In light of new research showing the persistence of poverty and health inequalities we need to ensure the independence debate doesn’t shackle policy development, says Lindsay Scott.
New research from the Joseph Rowntree Foundation (JRF) on poverty and social exclusion in Scotland has brought into stark relief growing health inequalities and a substantial increase in unemployment.
Monitoring Poverty and Social Exclusion in Scotland 2013 is JRF’s sixth assessment of poverty in Scotland. It uses the latest Government data and assesses a wide range of factors including unemployment, education, and health.

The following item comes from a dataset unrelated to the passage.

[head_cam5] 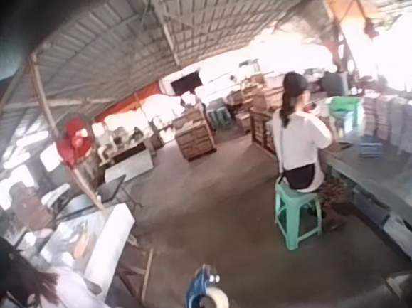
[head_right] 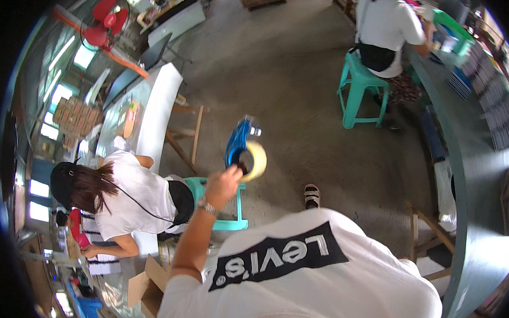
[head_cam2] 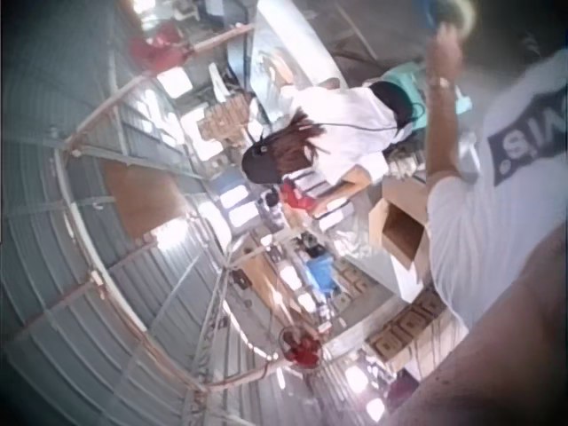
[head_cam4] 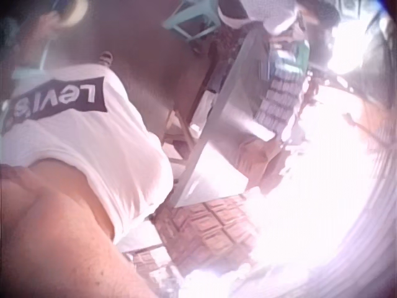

The research reveals genuine and growing problems that need serious action, including:
- A boy born in the most deprived 10 per cent of areas has a life expectancy of 68 – 8 years below the national average and 14 years below boys born in the least deprived areas
- Since 2008, the number of under-25s who are unemployed has almost doubled, to 90,000
- The number of people working part-time, who want a full-time job, has risen from 70,000 in 2008 to 120,000 in 2012
- Rates of mortality for heart disease (100 per 100,000 people aged under 75) are twice as high in deprived areas as the Scottish average
- Cancer mortality rates in the poorest areas (200 per 100,000) are 50% higher than average, and have not fallen in the last decade, while the average has fallen by one-sixth
On a brighter note, between 2001 and 2011, pensioner poverty saw a huge fall, from 230,000 to 120,000. This fall is also reflected elsewhere in the UK.
From now until the Independence Referendum in late 2014, the issue of independence will no doubt dominate the Scottish political landscape. At the moment, poverty is far from central to the independence debate, but it is important that it becomes so.
This discussion is, after all, about the kind of country Scotland wants to be, It must therefore cover areas that are central to tackling poverty – health, schools, childcare, benefits, taxes, work and pay, pensions, services, housing and more.
Although the Scottish Government already has powers over many of these areas, pensions and benefits are outside its remit.
The inevitably growing debate around independence must not obscure the need for on-going policy development in all of the devolved areas, to tackle problems that will exist whatever decision the Scottish people take in 2014.
Lindsay Scott is Age Scotland’s Communication and Campaigns Manager.